Exercise aim »
Each line below that contains the word "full" must be copied.

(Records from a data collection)
%%
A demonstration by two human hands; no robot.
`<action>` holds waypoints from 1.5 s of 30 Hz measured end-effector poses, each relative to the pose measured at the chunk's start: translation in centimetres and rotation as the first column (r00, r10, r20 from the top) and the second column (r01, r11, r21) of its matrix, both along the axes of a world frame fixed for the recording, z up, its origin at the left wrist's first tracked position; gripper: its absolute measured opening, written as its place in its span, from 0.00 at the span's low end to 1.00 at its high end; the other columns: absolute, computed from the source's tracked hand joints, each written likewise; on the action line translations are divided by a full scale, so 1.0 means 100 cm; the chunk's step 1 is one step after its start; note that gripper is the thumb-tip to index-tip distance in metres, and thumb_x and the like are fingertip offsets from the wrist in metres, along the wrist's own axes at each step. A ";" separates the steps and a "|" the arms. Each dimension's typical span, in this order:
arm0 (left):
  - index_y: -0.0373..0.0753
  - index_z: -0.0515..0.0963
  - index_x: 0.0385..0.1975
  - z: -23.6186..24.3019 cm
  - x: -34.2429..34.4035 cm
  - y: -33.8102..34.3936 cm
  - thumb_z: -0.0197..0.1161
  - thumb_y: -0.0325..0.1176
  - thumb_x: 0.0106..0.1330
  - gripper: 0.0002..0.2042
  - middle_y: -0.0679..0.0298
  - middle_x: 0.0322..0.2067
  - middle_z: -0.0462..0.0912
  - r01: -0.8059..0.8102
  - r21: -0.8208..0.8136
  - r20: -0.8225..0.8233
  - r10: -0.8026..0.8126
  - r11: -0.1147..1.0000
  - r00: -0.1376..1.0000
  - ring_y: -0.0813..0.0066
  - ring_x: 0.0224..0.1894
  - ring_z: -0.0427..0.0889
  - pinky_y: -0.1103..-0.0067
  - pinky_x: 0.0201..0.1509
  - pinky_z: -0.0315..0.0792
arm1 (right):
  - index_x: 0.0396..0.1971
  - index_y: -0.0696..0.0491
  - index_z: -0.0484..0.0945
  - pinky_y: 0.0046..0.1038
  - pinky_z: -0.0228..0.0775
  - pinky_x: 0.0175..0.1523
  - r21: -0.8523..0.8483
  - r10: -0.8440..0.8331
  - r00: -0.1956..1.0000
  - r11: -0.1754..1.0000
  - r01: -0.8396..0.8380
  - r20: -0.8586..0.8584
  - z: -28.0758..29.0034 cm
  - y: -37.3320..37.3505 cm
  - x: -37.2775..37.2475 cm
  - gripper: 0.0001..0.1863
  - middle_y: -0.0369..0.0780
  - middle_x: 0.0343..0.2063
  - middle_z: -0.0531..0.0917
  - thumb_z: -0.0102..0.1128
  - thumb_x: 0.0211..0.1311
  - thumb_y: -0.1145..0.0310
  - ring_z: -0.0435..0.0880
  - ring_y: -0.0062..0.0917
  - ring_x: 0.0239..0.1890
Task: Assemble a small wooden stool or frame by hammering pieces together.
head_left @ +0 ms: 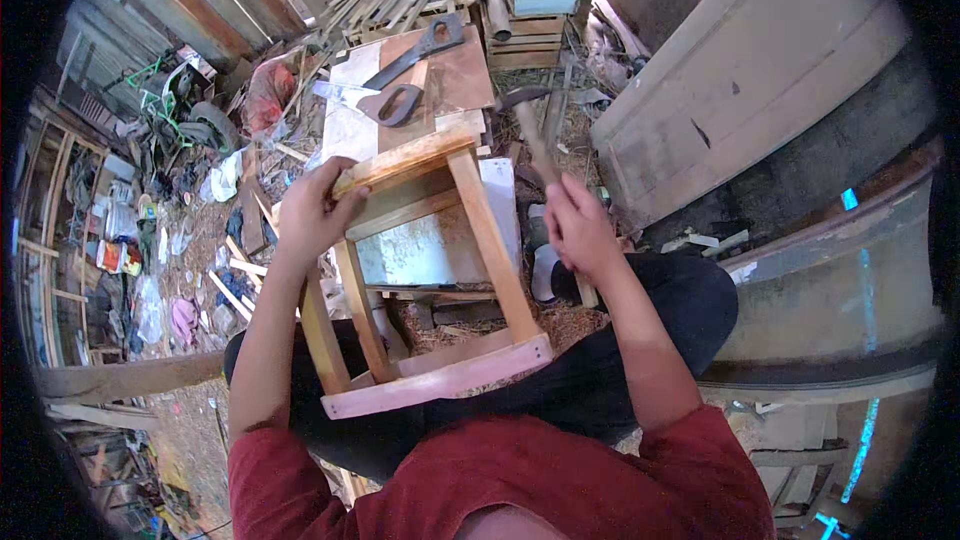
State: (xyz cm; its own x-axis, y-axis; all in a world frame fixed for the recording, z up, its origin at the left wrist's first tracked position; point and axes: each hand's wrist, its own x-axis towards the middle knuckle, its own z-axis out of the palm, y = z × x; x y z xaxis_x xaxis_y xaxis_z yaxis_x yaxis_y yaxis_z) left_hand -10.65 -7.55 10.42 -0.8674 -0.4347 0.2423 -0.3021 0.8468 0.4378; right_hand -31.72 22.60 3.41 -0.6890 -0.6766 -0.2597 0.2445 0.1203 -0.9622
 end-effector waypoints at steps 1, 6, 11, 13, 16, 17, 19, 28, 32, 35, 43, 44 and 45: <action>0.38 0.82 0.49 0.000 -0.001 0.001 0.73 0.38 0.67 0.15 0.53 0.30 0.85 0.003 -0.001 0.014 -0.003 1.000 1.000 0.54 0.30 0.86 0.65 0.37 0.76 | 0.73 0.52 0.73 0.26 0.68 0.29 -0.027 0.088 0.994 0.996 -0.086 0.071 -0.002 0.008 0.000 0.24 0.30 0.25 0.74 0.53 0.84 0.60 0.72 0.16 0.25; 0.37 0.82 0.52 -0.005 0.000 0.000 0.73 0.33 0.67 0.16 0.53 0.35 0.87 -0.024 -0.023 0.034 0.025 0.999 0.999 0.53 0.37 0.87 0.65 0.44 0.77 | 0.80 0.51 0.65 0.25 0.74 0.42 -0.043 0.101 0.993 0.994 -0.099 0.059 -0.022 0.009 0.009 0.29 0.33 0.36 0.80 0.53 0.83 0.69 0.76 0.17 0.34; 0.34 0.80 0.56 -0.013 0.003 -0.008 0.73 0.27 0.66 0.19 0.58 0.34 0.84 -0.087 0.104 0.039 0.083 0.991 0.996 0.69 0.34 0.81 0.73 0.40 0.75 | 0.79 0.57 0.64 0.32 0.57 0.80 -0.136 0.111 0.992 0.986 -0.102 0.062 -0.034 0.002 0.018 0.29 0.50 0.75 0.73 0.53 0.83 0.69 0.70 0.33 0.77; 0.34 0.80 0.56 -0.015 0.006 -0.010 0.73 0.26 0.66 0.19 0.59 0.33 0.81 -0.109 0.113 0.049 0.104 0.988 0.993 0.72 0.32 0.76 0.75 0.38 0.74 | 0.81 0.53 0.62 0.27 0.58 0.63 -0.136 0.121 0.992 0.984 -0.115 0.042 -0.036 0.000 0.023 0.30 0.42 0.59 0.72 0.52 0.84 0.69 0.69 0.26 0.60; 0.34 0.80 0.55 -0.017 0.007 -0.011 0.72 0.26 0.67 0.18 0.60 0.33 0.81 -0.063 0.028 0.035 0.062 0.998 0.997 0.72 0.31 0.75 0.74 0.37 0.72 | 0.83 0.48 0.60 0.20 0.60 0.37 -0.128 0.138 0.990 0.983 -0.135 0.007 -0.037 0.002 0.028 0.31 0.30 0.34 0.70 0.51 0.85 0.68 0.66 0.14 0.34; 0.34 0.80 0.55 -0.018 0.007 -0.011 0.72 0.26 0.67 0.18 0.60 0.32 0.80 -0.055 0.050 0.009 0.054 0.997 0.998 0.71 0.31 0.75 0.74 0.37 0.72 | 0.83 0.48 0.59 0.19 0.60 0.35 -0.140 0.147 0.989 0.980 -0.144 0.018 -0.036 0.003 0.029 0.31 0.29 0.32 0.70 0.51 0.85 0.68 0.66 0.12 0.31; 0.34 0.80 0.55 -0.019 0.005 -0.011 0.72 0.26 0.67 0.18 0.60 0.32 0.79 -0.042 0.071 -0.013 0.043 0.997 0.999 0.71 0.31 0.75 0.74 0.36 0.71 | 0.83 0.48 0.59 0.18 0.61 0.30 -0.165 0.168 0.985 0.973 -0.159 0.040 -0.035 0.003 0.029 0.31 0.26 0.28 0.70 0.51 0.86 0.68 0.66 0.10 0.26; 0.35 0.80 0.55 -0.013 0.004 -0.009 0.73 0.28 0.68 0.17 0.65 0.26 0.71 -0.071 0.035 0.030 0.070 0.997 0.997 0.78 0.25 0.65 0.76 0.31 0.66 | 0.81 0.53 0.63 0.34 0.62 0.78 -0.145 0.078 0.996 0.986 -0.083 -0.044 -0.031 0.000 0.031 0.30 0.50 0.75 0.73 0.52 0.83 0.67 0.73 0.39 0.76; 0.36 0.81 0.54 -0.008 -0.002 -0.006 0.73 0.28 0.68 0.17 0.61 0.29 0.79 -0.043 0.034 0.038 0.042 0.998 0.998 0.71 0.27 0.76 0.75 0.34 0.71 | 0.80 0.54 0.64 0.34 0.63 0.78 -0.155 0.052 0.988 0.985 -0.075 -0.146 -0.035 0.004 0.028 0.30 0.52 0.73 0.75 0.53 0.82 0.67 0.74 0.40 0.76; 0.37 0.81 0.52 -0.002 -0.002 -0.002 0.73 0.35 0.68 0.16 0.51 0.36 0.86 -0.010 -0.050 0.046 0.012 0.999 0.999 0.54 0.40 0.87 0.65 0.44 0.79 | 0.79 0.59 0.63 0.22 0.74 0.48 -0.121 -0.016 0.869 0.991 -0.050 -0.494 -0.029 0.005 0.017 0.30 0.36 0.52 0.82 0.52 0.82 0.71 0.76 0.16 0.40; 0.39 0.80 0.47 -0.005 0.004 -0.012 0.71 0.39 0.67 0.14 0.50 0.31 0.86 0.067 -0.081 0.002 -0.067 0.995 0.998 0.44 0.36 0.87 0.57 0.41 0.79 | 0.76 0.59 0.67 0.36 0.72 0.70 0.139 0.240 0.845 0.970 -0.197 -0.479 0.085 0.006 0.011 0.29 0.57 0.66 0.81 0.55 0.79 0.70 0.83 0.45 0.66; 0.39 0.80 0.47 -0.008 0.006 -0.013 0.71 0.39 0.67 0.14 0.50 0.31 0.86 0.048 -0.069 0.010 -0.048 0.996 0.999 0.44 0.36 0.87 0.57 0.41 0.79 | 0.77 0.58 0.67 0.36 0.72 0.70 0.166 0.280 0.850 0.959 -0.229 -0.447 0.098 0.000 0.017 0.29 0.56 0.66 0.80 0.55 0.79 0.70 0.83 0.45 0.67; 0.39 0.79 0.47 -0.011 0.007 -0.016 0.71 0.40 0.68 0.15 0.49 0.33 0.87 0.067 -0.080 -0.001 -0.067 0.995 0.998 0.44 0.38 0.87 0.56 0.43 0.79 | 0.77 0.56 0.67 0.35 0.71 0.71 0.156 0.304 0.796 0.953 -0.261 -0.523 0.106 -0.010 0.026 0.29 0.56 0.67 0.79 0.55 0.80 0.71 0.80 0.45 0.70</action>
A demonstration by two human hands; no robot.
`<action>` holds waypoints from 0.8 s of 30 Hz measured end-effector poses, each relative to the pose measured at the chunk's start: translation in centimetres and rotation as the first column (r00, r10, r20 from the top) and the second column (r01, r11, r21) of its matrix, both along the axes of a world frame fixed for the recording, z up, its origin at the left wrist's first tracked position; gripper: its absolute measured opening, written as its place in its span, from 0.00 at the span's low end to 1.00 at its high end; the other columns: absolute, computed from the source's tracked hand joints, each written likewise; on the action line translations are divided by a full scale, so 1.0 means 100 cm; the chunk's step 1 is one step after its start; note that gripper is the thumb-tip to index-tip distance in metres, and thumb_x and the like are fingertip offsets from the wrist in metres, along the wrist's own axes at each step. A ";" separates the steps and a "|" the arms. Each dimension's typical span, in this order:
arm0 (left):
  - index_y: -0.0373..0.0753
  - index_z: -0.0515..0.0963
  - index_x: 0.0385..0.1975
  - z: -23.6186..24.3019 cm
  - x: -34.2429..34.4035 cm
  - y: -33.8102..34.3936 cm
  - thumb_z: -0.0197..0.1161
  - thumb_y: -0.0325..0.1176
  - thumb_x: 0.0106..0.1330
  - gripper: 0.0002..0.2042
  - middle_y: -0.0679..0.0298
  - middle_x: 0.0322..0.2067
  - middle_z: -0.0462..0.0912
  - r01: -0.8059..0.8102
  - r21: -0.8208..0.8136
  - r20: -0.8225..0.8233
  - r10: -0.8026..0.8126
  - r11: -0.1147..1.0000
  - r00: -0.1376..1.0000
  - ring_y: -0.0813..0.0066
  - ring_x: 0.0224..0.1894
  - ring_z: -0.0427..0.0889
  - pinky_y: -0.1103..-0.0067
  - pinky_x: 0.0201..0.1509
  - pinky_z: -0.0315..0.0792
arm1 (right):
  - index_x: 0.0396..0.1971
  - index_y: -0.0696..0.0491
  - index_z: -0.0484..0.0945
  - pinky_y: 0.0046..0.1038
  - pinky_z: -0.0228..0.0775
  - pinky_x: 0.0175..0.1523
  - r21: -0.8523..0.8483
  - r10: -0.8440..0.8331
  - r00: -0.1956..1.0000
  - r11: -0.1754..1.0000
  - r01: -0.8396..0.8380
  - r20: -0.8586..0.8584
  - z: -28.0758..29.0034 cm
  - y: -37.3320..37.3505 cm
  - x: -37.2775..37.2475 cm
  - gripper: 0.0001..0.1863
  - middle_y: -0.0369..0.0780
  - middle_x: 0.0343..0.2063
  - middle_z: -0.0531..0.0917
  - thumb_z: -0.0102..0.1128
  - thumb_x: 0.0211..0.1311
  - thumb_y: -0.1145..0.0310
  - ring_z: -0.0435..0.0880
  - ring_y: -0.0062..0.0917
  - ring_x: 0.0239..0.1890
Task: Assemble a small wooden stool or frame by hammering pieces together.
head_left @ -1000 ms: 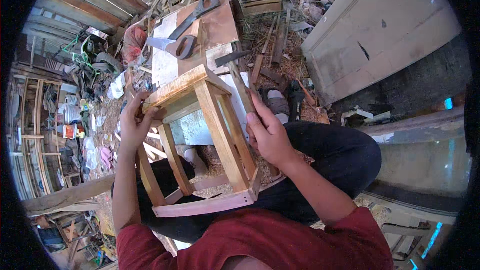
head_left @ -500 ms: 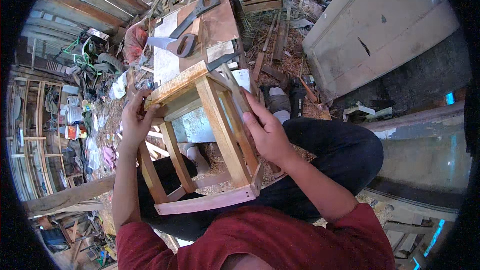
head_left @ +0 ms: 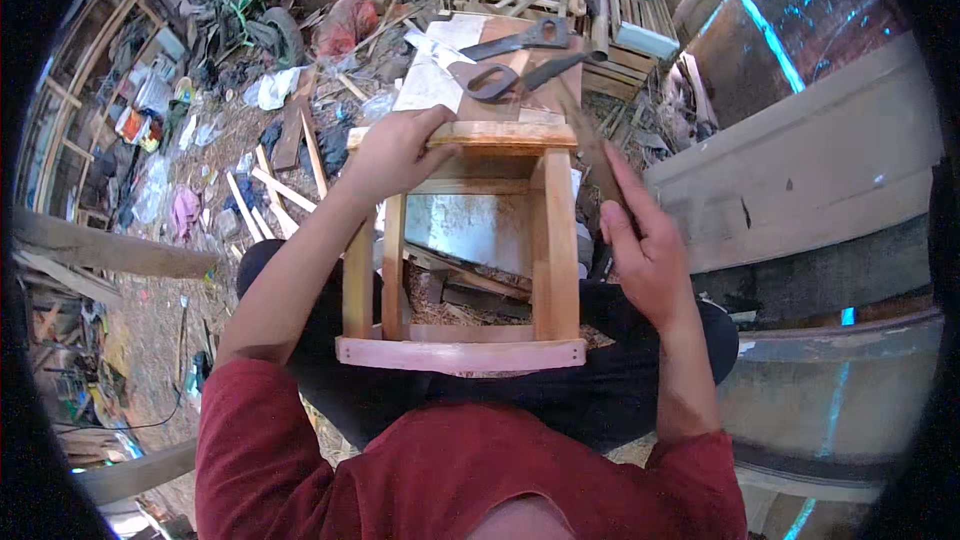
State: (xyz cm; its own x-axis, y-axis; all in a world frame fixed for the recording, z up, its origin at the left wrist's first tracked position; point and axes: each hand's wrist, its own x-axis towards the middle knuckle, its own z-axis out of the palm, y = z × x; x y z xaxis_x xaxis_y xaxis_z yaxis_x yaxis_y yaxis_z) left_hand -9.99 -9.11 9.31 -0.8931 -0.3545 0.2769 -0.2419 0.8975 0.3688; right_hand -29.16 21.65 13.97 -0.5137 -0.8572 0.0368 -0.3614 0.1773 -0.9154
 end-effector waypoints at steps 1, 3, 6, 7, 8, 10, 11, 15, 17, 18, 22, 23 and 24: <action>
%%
Exercise response »
`<action>` holds waypoints from 1.5 s of 30 Hz measured end-effector poses, each relative to the pose measured at the chunk's start: translation in centimetres and rotation as the first column (r00, r10, r20 from the top) and the second column (r01, r11, r21) of its matrix, both along the axes of a world frame fixed for the recording, z up, its origin at the left wrist's first tracked position; gripper: its absolute measured opening, written as its place in its span, from 0.00 at the span's low end to 1.00 at its high end; the other columns: absolute, computed from the source's tracked hand joints, each written likewise; on the action line translations are divided by a full scale, so 1.0 means 100 cm; the chunk's step 1 is one step after its start; note that gripper is the thumb-tip to index-tip distance in metres, and thumb_x and the like are fingertip offsets from the wrist in metres, along the wrist's own axes at each step. A ";" separates the steps and a "|" the arms. Each dimension's typical span, in this order:
`<action>` holds waypoints from 0.8 s of 30 Hz measured end-effector poses, each relative to the pose measured at the chunk's start: translation in centimetres and rotation as the first column (r00, r10, r20 from the top) and the second column (r01, r11, r21) of its matrix, both along the axes of a world frame fixed for the recording, z up, its origin at the left wrist's first tracked position; gripper: its absolute measured opening, written as its place in its span, from 0.00 at the span's low end to 1.00 at its high end; the other columns: absolute, computed from the source's tracked hand joints, each written likewise; on the action line translations are divided by a full scale, so 1.0 means 100 cm; the chunk's step 1 is one step after its start; note that gripper is the thumb-tip to index-tip distance in metres, and thumb_x and the like are fingertip offsets from the wrist in metres, along the wrist's own axes at each step. A ";" separates the steps and a "|" the arms. Each dimension's typical span, in this order:

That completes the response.